Exercise brief: Having read the listing below, repeat it exactly.

Material provided:
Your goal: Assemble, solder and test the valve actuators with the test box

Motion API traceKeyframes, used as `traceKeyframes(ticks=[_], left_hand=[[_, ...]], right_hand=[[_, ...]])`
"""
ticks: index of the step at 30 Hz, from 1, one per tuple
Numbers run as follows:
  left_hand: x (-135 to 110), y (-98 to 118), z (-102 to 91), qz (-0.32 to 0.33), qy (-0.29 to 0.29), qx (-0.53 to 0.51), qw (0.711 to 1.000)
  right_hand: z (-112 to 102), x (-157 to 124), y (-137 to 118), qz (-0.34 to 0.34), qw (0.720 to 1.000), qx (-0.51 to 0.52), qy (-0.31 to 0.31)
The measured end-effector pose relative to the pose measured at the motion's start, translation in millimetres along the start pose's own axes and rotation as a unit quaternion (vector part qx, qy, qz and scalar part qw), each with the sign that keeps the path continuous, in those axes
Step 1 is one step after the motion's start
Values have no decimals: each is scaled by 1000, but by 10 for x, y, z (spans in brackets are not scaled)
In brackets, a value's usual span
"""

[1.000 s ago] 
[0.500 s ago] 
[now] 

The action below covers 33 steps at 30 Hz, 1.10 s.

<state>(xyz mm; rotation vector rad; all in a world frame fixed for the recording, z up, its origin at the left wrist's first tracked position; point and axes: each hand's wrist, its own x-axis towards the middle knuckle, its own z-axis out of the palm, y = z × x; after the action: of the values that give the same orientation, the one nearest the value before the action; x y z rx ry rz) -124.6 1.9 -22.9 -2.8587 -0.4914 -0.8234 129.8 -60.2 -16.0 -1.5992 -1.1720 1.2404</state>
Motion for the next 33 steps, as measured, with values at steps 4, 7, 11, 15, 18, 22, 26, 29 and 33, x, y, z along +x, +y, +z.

Task response:
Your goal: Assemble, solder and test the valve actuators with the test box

Motion API traceKeyframes, used as `traceKeyframes(ticks=[_], left_hand=[[_, ...]], right_hand=[[_, ...]])`
"""
ticks: index of the step at 30 Hz, from 1, one per tuple
Numbers run as follows:
  left_hand: x (-135 to 110), y (-98 to 118), z (-102 to 91), qz (-0.32 to 0.33), qy (-0.29 to 0.29), qx (-0.53 to 0.51), qw (0.711 to 1.000)
  right_hand: z (-112 to 102), x (-157 to 124), y (-137 to 118), qz (-0.34 to 0.34), qw (0.720 to 1.000), qx (-0.51 to 0.52), qy (-0.31 to 0.31)
The measured end-effector pose relative to the pose measured at the motion's start, translation in millimetres along the start pose's own axes and rotation as a unit quaternion (vector part qx, qy, qz and scalar part qw), each with the sign that keeps the path continuous, in those axes
Step 1 is one step after the motion's start
Values have no decimals: each is scaled by 1000, but by 10 for x, y, z (spans in brackets are not scaled)
In brackets, a value's usual span
"""

[1.000 s ago] 
[0.500 s ago] 
[now] 

The action below covers 33 steps at 30 Hz, 1.10 s.

<state>(xyz mm; rotation vector rad; all in a world frame fixed for the recording, z up, its origin at the left wrist's first tracked position; point and axes: each hand's wrist, its own x-axis towards the middle knuckle, its own z-axis out of the palm, y = z × x; after the action: of the values that give the same orientation, the one nearest the value before the action; x y z rx ry rz) -124.6 1.9 -22.9 -2.8587 -0.4914 -0.8234 129.8 -60.2 -16.0 -1.5992 -1.1720 1.2404</state>
Motion for the next 33 steps, as measured, with values at steps 4, 7, 11, 15, 18, 22, 26, 29 and 33, x, y, z along +x, +y, +z.

No additional lines are needed for this answer.